Investors are starting to emerge, badly shaken and stripped of much wealth from the over-hyped and over-optimistic dotcom era, who have now replicated those expensive mistakes in pursuit of broadband.
There are striking similarities in the alarming rate at which millions of pounds are just disappearing before our very eyes. Investors are finding it just as difficult to identify broadband services companies with a major chance of surviving at all. These opportunities are not for those seeking a safe little flutter; this is strictly for the high-rollers.
We only have to look back a few years to when the high availability of cheap capital coupled with many untried and untested beliefs that corporations and consumers would flood to the Net to trade did not happen.
The high availability of capital and untested premises are starting to do the same for the broadband debate. We are constantly being reminded that interactive applications will drive the need for - yes you guessed it - corporations' and consumers' demand for shed-loads of bandwidth. Traditional and start-up telecoms outfits have laid more than 100 million miles of optical fibre to meet this "demand".
There is now the most startling overcapacity, especially in the long-distance marketplace, which in turn is delivering low prices. These low prices are preventing start-ups from paying off debt incurred in building these wildly expensive infrastructures.
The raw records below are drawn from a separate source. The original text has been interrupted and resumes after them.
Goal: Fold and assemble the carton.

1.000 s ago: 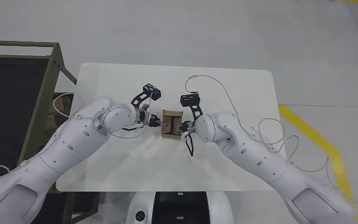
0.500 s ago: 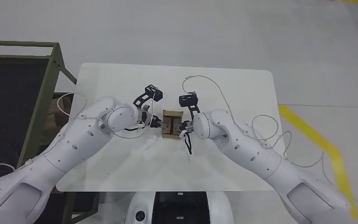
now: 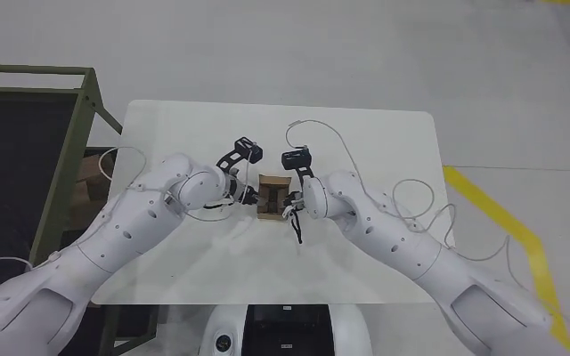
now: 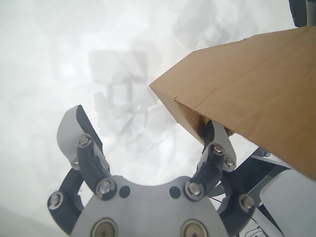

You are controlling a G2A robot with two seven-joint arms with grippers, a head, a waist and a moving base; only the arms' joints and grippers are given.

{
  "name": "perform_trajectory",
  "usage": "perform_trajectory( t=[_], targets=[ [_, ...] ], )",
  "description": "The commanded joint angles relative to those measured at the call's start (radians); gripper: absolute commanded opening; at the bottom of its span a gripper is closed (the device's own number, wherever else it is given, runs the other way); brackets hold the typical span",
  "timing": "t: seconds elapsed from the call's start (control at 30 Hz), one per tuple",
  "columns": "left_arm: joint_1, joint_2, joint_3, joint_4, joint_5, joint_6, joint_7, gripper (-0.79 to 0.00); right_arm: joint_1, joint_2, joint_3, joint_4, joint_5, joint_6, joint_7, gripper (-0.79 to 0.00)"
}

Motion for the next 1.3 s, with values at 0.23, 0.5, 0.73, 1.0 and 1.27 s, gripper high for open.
perform_trajectory(
  t=[0.23, 0.5, 0.73, 1.0, 1.27],
  targets=[
    [-0.002, -0.015, 0.005, -0.004, 0.043, 0.015, -0.033, 0.0, 0.004, -0.01, 0.0, 0.017, -0.007, -0.005, 0.005, 0.0],
    [-0.003, -0.028, 0.004, -0.007, 0.061, 0.018, -0.052, 0.0, 0.004, -0.018, 0.003, 0.027, -0.016, -0.009, 0.009, 0.0],
    [0.0, -0.037, -0.001, -0.011, 0.076, 0.013, -0.066, 0.0, -0.004, -0.018, 0.015, 0.024, -0.032, -0.014, 0.014, 0.0],
    [0.014, -0.041, -0.02, -0.018, 0.087, 0.008, -0.072, 0.0, -0.02, -0.017, 0.031, 0.006, -0.06, -0.023, 0.023, -0.065],
    [0.036, -0.041, -0.046, -0.031, 0.095, 0.0, -0.084, -0.074, -0.028, -0.023, 0.037, 0.004, -0.088, -0.035, 0.035, -0.145]
  ],
)
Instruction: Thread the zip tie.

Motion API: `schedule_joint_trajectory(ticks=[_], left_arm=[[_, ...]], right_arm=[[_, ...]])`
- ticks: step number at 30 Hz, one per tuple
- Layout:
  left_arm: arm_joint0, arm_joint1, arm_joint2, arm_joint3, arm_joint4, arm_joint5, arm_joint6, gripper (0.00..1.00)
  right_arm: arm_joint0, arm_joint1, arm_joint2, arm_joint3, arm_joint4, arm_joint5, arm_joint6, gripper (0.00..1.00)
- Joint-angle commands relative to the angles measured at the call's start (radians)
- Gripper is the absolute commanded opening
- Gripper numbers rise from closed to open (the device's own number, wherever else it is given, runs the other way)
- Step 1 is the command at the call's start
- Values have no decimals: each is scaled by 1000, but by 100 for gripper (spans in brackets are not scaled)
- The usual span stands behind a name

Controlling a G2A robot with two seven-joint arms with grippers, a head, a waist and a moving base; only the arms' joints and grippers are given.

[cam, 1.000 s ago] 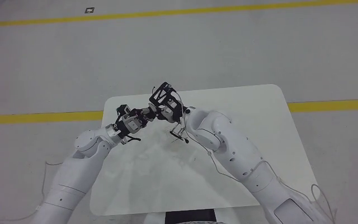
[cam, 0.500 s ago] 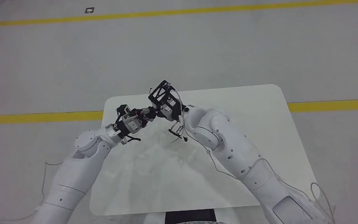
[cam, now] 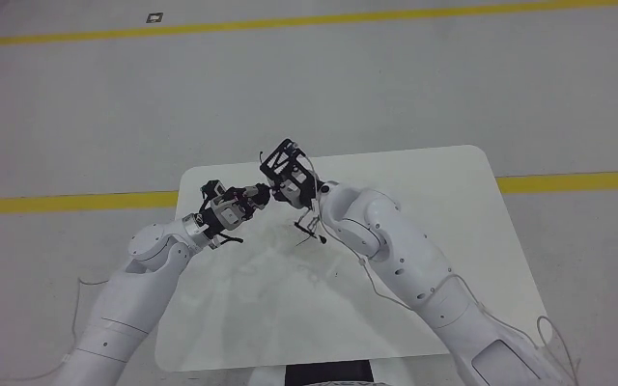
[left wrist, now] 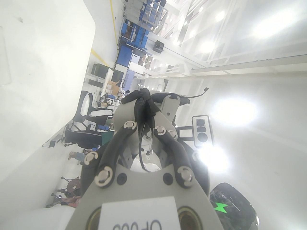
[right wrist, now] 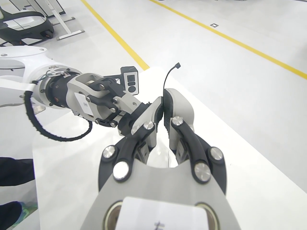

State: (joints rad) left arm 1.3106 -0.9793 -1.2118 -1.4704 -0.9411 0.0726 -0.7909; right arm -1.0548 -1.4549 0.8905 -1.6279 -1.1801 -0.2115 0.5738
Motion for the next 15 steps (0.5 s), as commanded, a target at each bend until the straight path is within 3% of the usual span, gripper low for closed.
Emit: schedule_joint_trajectory(ticks=[1,15], left_arm=[[0,0,0,0,0,0,0,0],[0,0,0,0,0,0,0,0]], right_arm=[[-2,0,0,-1,2,-2,0,0],[-22,0,4,-7,36,-6,-4,0]])
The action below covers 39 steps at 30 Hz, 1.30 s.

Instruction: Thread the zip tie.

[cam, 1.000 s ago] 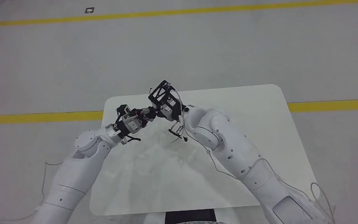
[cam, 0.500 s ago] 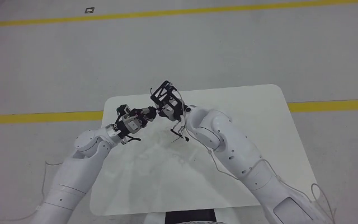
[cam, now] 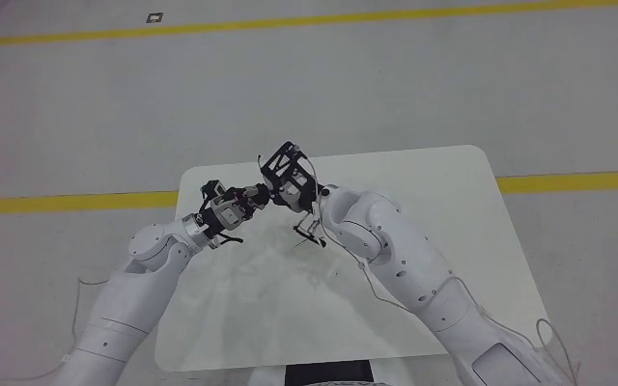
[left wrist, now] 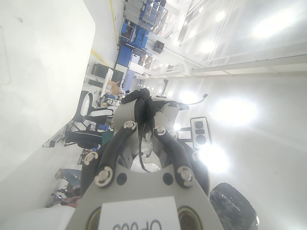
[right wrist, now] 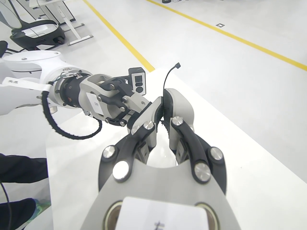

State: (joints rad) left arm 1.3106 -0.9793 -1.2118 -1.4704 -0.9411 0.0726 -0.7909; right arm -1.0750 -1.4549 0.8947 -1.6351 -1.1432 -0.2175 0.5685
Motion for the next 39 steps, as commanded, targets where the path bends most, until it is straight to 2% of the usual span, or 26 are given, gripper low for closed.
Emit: schedule_joint_trajectory(ticks=[1,13,14,15,16,24,29,37,39], left_arm=[[0,0,0,0,0,0,0,0],[0,0,0,0,0,0,0,0],[0,0,0,0,0,0,0,0],[0,0,0,0,0,0,0,0],[0,0,0,0,0,0,0,0],[0,0,0,0,0,0,0,0],[0,0,0,0,0,0,0,0],[2,-1,1,-1,-4,0,9,0],[3,-4,-2,-3,-48,15,23,0]], right_arm=[[-3,0,-1,0,-1,1,2,0],[-17,1,-2,-1,0,11,-5,0],[-18,1,-1,-1,0,11,-4,13],[-19,1,0,-3,0,13,-4,80],[-22,2,2,-6,2,15,-5,100],[-54,12,39,-49,-6,17,-10,100],[-114,28,76,-115,-50,-12,-46,100],[-114,28,76,-115,-50,-12,-46,100],[-121,30,83,-115,-68,-8,-65,100]])
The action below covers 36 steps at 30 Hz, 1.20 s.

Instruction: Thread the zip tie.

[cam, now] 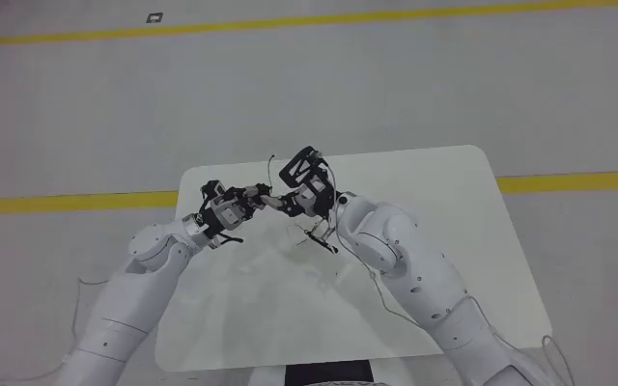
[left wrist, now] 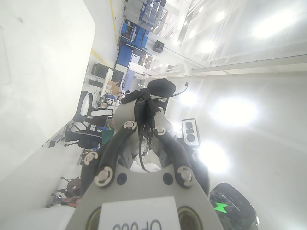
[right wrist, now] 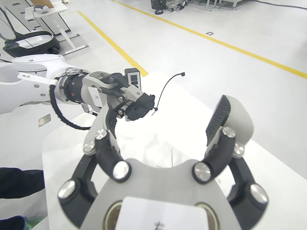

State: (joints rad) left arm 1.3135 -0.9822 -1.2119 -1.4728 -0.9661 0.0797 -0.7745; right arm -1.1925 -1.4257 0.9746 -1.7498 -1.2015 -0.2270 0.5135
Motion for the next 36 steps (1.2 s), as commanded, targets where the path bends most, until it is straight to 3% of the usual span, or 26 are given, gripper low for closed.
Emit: schedule_joint_trajectory(ticks=[1,3,9,13,15,21,28,32,36], left_arm=[[0,-2,-10,3,-62,28,6,0],[-2,-3,-23,7,-121,72,-9,0],[-5,-1,-64,33,-318,260,-83,0],[-16,7,-28,60,-430,260,-107,0],[-41,17,-33,43,-350,252,-101,0],[-39,16,-32,44,-360,254,-93,0],[-36,14,26,62,-594,260,-92,0],[-45,14,49,86,-604,260,-136,0],[-45,14,49,86,-604,260,-136,0]], right_arm=[[-10,5,17,-5,-32,6,-25,100],[-26,11,33,-17,-75,2,-46,100],[-72,27,60,-41,-200,-17,-150,100],[-87,34,54,-28,-311,-19,-231,100],[-87,34,54,-28,-311,-19,-231,100],[-91,35,50,-31,-318,-22,-248,100],[-84,28,11,-7,-338,8,-334,100],[-72,22,-7,19,-335,43,-362,100],[-72,22,-7,19,-335,43,-362,100]])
While prices are dropping as much as 50% annually in some areas, this is a true killer application, but it is killing off these brave new start-ups!
I cannot see demand rising for at least another two or three years. Just like other industries with massive overcapacity, this means lay-offs, consolidation and failures on a huge scale. Just look at the aviation industry at the moment. A number of major European players must and will go to the wall in order to re-balance this over-supply.
This is still better than the situation in the US. Some major US cities have up to six broadband companies competing for the relatively small amount of business currently available.
The mania for buying broadband firms' shares in the initial public offering started earlier in the US, therefore the once huge cash reserves are now becoming precarious. In a recent trip to the US I observed broadband companies filing for Chapter 11 assistance at an horrendous rate. More than 30 have filed for bankruptcy and the number is still rising.
It is hard to see many of these businesses rising phoenix-like from the broadband ashes. To add insult to poverty, there is little or no market for their hardware.
Any of these companies that have been fleet enough of foot to manage a distress sale or, to put it bluntly, a mercy killing, are being picked up for peanuts. When Viatel (a pan-European player) filed for bankruptcy earlier this year it tried to sell off its assets. No worthwhile bids were forthcoming and the auction was called off.
This sounds a real gloom-and-doom outlook, but there is some hope. The interactive applications will come, at some stage, but this is a seriously expensive waiting game.
My bet will be on those broadband players with large, robust and well-funded parents who can hold their nerve. The likes of Thus and KPNQwest spring to mind. Of the rest, Colt and Energis, which started out in the early 1990s, are still going and have the credibility and relative longevity to continue to be able to raise the necessary financing.
These are large bets, and the economic conditions are still too turbulent for any guarantees.
We must all remember the business fundamentals, if there is no sustainable difference between cost and price, you do not have a viable business.
Having written this a few weeks ago now, I have just been musing at the recent problems at Global Crossing, WorldCom and Energis. The telecoms bubble is bursting. Block your ears, it will be a louder bang than the dotcom burst.